Counting the innocent stops by the NYPD

Sample code for counting number of innocents stopped in NYPD stop and frisks and comparing to NYCLU numbers.
Table of contents

Comparing against these numbers:

http://www.nyclu.org/content/stop-and-frisk-data

Step by step

Downloading just the 2015 file


import requests

zip_url ='http://www.nyc.gov/html/nypd/downloads/zip/analysis_and_planning/2015_sqf_csv.zip'

print("Downloading", zip_url)
resp = requests.get(zip_url)
with open('2015.zip', 'wb') as z:
    print("Saving", len(resp.content), 'bytes to file:', '2015.zip')
    z.write(resp.content)

Unzip the file

from shutil import unpack_archive
print("Unzipping", '2015.zip')
unpack_archive('2015.zip')

This results in a file named '2015_sqf_csv.csv' being dumped in the local directory (predicting that filename is actually annoying difficult, but we ignore that problem for now)

Count up the rows

Open up and read the file. Then use Python's CSV library to deserialize the text as a list:

from csv import DictReader
with open('2015_sqf_csv.csv', 'r') as rf:
    datarows = list(DictReader(rf))

Then use the len() function and arithmetic to get the calculation


total_stops = len(datarows)
print("Total stops", total_stops)

# calculate number of arrests or summons issued
actions_taken = 0
for d in datarows:
    if d['arstmade'] == 'Y' or d['sumissue'] == 'Y':
        actions_taken += 1

# "innocent" stops are the total stops that didn't result in an arrest or summons
innocents_stopped = total_stops - actions_taken
print("Number of innocent stops:", innocents_stopped)
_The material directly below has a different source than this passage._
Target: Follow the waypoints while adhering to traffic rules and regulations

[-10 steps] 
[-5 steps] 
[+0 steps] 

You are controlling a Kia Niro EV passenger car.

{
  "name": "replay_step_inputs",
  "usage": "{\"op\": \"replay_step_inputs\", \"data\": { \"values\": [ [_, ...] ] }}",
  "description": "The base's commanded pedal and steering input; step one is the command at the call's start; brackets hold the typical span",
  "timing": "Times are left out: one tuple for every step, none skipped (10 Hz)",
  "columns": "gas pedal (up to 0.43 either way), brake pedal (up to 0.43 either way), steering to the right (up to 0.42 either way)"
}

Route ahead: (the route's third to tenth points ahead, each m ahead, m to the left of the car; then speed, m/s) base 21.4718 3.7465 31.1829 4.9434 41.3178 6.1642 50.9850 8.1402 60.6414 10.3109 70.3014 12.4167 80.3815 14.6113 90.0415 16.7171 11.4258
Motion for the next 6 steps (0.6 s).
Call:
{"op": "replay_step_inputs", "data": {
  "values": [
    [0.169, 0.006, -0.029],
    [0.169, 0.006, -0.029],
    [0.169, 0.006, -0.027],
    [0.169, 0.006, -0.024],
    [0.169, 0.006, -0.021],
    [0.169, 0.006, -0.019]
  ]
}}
# calculate "innocents" pct
innocents_pct = 100 * innocents_stopped / total_stops
print("Percentage of innocent stops:",  round(innocents_pct, 1))

More organized solution

Download

This time, we use variable names to keep track of the downloaded zip file…we want to avoid repeating string literals, e.g. 2015.zip, as much as possible.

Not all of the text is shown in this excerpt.